_PROBLEM STATEMENT_
In the material below, find all lines with the string "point" and copy them.

_DATASET SECTION_
• • • • • • •

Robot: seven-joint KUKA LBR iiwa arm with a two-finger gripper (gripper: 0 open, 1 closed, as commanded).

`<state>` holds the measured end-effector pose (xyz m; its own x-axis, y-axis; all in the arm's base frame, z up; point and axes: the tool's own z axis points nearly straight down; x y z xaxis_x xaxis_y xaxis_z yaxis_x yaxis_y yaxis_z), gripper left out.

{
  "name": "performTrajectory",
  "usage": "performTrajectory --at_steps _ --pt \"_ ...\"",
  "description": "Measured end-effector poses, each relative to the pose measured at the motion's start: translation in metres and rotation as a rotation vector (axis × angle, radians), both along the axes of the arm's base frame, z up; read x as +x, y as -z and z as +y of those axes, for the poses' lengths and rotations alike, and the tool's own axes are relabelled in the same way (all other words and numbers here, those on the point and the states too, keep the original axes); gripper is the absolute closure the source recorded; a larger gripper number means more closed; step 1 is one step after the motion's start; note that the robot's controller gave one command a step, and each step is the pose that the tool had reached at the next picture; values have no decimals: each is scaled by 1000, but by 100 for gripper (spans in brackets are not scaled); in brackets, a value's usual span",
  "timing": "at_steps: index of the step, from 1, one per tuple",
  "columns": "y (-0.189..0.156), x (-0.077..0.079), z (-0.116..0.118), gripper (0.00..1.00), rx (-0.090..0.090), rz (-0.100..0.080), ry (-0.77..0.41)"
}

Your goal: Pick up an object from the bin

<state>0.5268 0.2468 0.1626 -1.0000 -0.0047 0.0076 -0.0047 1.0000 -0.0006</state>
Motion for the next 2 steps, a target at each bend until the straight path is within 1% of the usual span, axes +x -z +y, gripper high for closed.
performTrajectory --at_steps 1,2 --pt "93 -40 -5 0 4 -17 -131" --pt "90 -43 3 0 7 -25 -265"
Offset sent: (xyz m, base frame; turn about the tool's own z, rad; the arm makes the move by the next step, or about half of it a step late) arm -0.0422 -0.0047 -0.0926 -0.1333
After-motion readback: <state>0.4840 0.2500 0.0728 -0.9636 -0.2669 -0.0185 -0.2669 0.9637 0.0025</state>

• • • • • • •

_EXERCISE RESPONSE_
`<state>` holds the measured end-effector pose (xyz m; its own x-axis, y-axis; all in the arm's base frame, z up; point and axes: the tool's own z axis points nearly straight down; x y z xaxis_x xaxis_y xaxis_z yaxis_x yaxis_y yaxis_z), gripper left out.
  "description": "Measured end-effector poses, each relative to the pose measured at the motion's start: translation in metres and rotation as a rotation vector (axis × angle, radians), both along the axes of the arm's base frame, z up; read x as +x, y as -z and z as +y of those axes, for the poses' lengths and rotations alike, and the tool's own axes are relabelled in the same way (all other words and numbers here, those on the point and the states too, keep the original axes); gripper is the absolute closure the source recorded; a larger gripper number means more closed; step 1 is one step after the motion's start; note that the robot's controller gave one command a step, and each step is the pose that the tool had reached at the next picture; values have no decimals: each is scaled by 1000, but by 100 for gripper (spans in brackets are not scaled); in brackets, a value's usual span",

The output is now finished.